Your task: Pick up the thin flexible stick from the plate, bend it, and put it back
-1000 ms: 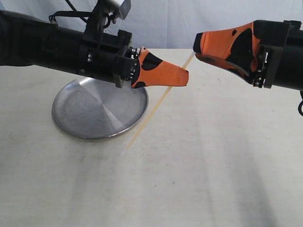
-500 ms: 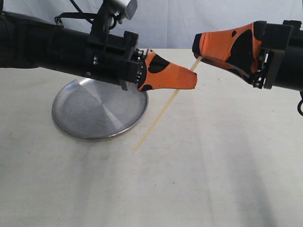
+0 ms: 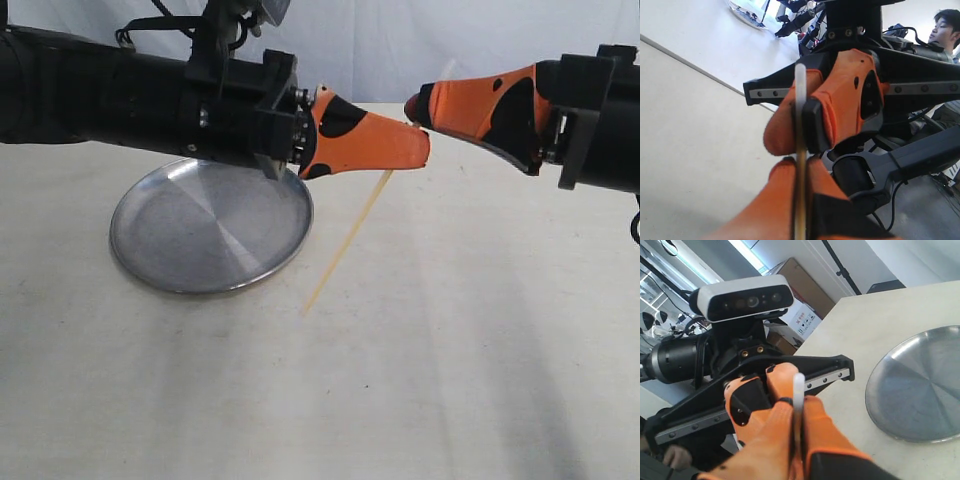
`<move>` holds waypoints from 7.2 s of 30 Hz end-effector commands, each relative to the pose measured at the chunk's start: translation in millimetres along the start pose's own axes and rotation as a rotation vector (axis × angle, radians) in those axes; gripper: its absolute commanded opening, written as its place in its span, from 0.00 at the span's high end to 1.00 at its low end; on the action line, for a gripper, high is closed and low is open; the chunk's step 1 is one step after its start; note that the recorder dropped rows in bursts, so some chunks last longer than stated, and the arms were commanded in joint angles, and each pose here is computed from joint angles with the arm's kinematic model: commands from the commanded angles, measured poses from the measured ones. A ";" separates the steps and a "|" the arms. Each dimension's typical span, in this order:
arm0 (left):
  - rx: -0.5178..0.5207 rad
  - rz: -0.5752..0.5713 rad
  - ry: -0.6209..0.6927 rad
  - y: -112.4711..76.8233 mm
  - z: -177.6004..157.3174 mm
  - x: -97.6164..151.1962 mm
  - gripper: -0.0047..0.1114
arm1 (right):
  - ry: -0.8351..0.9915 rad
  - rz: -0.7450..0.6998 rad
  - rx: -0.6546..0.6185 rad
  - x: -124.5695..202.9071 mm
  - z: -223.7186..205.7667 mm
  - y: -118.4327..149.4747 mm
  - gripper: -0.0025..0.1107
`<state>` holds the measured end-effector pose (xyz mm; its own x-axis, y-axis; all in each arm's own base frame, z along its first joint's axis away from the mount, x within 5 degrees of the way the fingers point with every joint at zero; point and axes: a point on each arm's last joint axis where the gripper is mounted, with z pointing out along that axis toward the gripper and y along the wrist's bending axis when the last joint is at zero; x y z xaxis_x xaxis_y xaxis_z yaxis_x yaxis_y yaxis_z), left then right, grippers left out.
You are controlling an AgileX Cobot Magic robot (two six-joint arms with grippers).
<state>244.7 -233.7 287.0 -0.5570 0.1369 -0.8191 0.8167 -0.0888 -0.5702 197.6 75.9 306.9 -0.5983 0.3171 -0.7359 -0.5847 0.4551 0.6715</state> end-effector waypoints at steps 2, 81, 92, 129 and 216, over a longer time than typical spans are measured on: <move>-0.006 0.024 0.016 -2.4 1.2 -0.7 0.96 | -0.005 -0.008 -0.025 -1.9 0.5 3.0 0.99; 0.008 0.073 0.016 -5.1 5.3 0.0 0.96 | 0.001 -0.027 -0.045 -1.3 0.4 4.9 0.61; 0.008 0.087 0.024 -5.0 5.3 0.7 0.96 | -0.008 -0.028 -0.016 -2.1 0.5 2.3 0.98; -0.110 0.023 0.497 5.7 -6.2 41.7 0.61 | -0.016 -0.033 0.008 -2.8 0.5 0.1 0.99; -0.083 0.421 -0.041 9.1 -14.8 -9.8 0.96 | 0.303 -0.052 0.012 47.5 56.0 -57.1 0.99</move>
<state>250.6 -222.0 281.4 -0.1593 0.1434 -0.9768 0.9759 -0.1267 -0.1777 243.8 103.5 231.7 -0.6985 0.1255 -0.7045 -0.5510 0.5338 0.6414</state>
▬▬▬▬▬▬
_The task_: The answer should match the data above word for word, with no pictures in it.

_Exercise output_:
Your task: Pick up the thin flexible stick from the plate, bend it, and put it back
-1000 ms: 
-500 ms: 
+0 ms: 
`<move>` holds waypoints from 7.2 s of 30 Hz end-effector commands, each relative to the pose measured at the chunk's start: translation in millimetres along the start pose's own axes and rotation as a rotation vector (axis × angle, radians) in those axes; gripper: its absolute commanded opening, written as its place in its span, from 0.00 at the span's high end to 1.00 at its low end; on the action line, for a gripper, high is closed and low is open; the chunk's step 1 is one step after its start; note that the recorder dropped rows in bursts, so some chunks last longer than stated, and the arms were commanded in joint angles, and each pose here is computed from joint angles with the arm's kinematic model: commands from the commanded angles, measured poses from the measured ones. A ";" separates the steps and a "|" the arms. Each dimension's typical span, in this order:
arm0 (left):
  - rx: -0.5178..0.5207 rad
  - rz: -0.5752..0.5713 rad
  - ry: -0.6209..0.6927 rad
  - y: -112.4711..76.8233 mm
  - z: -177.6004..157.3174 mm
  - x: -97.6164..151.1962 mm
  - gripper: -0.0047..0.1114
arm1 (right):
  - ry: -0.8351..0.9915 rad
  - rz: -0.7450..0.6998 rad
  - rx: -0.6546..0.6185 rad
  - x: -124.5695..202.9071 mm
  - z: -223.7186..205.7667 mm
  - y: -118.4327..149.4747 mm
  - gripper: -0.0025..0.1107
`<state>` holds the measured end-effector pose (xyz mm; its own x-axis, y-axis; all in each arm's own base frame, z along its first joint's axis away from the mount, x within 5 degrees of the way the fingers point with every joint at zero; point and axes: a point on each arm's last joint axis where the gripper is mounted, with z pointing out along that axis toward the gripper and y along the wrist's bending axis when the last joint is at zero; x y z xaxis_x xaxis_y xaxis_z yaxis_x yaxis_y yaxis_z), left then right, grippers left out.
You are controlling an AgileX Cobot Magic robot (two six-joint arms with grippers).
<state>244.7 -233.7 287.0 -0.5570 0.1369 -0.8191 0.8167 -0.0888 -0.5702 197.6 75.9 306.9 -0.5983 0.3171 -0.7359 -0.5847 0.4551 0.6715</state> end-effector waypoints at steps 2, 81, 92, 129 and 216, over a longer time than typical spans are measured on: <move>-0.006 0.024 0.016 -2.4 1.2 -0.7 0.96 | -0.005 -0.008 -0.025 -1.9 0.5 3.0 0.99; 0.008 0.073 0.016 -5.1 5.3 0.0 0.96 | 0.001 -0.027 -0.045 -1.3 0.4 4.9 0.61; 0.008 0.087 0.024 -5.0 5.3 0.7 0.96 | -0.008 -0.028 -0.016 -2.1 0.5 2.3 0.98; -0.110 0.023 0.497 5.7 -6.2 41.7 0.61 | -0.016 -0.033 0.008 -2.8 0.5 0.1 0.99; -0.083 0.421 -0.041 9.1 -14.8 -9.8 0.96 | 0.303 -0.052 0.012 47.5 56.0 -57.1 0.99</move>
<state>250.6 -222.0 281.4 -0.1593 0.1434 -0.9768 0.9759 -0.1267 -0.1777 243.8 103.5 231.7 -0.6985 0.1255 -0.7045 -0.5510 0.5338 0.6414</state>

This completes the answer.